AIM OF THE EXERCISE ▸ Please return every line of the records below that contains the word "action".

---

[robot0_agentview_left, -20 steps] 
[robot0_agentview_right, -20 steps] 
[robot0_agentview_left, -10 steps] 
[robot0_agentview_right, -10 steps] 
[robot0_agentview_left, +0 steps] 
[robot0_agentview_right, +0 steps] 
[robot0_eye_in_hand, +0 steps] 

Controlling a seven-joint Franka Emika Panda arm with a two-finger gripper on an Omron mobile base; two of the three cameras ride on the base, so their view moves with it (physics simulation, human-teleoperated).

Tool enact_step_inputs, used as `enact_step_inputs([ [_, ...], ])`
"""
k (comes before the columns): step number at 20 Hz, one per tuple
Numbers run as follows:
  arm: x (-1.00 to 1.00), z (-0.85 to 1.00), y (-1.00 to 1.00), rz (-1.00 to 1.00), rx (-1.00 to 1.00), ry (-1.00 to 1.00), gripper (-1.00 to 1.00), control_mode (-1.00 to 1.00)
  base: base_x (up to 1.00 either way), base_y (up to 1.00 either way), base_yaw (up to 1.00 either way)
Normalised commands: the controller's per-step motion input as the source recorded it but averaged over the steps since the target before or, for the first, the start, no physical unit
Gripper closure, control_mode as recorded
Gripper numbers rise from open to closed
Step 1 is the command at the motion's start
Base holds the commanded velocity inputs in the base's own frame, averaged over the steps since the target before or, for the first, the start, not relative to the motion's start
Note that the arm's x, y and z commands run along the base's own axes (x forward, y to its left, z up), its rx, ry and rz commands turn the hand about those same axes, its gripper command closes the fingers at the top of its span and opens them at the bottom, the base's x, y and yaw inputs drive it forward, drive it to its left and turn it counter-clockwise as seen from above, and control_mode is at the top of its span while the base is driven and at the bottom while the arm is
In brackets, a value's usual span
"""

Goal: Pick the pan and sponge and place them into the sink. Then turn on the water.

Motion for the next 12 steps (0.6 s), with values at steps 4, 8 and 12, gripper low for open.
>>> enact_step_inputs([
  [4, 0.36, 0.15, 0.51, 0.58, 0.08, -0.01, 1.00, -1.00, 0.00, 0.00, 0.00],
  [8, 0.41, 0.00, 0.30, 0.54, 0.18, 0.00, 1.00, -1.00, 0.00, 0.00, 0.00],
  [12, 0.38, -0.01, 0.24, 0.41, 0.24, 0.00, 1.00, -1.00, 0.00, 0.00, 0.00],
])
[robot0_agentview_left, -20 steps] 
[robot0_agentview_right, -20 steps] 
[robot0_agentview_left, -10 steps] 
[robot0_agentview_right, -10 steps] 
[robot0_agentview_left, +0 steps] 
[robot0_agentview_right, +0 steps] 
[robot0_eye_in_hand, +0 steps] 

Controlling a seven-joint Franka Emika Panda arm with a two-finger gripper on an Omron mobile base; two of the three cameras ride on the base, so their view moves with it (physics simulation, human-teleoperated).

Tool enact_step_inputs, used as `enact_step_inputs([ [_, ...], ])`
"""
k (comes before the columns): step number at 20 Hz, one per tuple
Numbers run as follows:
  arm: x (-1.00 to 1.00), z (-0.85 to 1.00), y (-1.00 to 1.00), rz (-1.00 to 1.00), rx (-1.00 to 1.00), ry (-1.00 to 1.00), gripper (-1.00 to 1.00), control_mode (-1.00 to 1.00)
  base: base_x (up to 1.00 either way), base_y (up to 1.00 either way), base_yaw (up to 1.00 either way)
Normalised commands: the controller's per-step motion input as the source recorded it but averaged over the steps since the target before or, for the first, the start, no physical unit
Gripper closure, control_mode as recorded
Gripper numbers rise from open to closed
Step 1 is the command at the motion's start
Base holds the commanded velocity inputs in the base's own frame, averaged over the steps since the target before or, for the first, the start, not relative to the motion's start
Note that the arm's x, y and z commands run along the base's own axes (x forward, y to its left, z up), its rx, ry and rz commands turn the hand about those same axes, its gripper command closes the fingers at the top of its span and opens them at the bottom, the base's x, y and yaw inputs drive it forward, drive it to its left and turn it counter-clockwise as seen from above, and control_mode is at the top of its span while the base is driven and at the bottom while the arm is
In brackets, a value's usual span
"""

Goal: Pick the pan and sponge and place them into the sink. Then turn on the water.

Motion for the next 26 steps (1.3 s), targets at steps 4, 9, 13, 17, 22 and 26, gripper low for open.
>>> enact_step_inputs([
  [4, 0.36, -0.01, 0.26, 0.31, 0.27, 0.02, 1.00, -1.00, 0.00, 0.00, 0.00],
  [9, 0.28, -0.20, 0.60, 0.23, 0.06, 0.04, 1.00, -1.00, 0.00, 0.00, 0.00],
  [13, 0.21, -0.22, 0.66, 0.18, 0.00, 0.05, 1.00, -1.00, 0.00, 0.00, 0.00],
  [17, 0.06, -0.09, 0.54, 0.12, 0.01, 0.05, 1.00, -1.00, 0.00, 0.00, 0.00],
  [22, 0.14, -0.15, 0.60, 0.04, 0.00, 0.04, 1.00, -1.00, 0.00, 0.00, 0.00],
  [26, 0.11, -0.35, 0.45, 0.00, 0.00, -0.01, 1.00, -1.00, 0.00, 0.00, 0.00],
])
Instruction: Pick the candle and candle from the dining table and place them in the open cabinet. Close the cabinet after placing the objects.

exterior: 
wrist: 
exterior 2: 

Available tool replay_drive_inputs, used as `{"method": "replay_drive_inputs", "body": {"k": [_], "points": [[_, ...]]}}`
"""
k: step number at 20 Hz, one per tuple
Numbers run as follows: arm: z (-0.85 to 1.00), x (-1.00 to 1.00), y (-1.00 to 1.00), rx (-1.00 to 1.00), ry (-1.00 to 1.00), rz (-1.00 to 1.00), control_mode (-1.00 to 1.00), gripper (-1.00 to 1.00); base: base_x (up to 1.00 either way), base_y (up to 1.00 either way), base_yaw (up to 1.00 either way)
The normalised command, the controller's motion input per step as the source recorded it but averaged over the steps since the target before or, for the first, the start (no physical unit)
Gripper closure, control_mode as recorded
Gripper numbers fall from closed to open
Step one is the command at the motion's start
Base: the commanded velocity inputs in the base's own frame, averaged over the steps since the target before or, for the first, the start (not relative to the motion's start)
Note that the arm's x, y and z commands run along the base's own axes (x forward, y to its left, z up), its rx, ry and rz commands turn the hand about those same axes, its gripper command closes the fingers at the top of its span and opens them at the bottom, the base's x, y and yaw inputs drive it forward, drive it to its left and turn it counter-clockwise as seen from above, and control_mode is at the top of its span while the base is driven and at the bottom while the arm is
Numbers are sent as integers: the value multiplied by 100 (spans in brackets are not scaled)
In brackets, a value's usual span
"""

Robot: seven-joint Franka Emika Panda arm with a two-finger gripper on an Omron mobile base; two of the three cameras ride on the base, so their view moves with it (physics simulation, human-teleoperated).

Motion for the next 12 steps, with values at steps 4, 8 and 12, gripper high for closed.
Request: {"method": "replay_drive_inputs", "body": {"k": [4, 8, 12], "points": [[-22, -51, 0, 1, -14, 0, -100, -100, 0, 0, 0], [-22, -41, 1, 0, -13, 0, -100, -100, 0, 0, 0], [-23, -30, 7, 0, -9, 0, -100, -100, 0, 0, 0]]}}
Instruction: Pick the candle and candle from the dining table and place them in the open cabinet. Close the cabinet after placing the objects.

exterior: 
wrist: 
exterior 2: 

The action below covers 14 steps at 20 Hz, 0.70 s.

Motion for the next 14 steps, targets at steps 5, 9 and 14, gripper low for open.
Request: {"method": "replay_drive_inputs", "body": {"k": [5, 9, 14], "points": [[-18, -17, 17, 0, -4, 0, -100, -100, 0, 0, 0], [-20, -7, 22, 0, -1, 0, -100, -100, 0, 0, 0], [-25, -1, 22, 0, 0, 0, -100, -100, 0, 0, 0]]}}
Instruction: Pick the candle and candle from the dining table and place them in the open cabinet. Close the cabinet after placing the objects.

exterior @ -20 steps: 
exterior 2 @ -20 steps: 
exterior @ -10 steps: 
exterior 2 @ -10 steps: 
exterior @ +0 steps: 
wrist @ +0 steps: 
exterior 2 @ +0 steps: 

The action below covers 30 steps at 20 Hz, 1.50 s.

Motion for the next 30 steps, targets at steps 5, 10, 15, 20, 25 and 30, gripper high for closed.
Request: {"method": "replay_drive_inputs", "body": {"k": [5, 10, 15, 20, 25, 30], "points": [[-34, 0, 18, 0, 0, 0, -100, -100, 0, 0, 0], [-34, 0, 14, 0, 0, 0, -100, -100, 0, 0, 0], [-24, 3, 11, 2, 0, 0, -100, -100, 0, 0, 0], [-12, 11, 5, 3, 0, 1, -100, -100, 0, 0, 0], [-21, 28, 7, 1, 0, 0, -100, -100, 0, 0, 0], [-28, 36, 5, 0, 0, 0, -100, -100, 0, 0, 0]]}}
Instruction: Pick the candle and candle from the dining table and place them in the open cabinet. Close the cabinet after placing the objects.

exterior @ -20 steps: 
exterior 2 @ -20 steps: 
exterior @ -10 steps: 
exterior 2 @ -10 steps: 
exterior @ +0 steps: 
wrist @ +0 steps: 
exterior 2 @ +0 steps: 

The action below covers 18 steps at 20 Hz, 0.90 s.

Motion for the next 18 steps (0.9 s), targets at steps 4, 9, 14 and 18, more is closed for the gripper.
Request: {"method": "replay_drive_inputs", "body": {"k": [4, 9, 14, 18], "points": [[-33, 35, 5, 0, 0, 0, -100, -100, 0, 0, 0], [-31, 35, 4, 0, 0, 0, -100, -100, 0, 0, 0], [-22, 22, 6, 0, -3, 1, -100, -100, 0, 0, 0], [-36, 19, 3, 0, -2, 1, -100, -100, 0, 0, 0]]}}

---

FINAL ANSWER ▸
The action below covers 14 steps at 20 Hz, 0.70 s.
The action below covers 30 steps at 20 Hz, 1.50 s.
The action below covers 18 steps at 20 Hz, 0.90 s.

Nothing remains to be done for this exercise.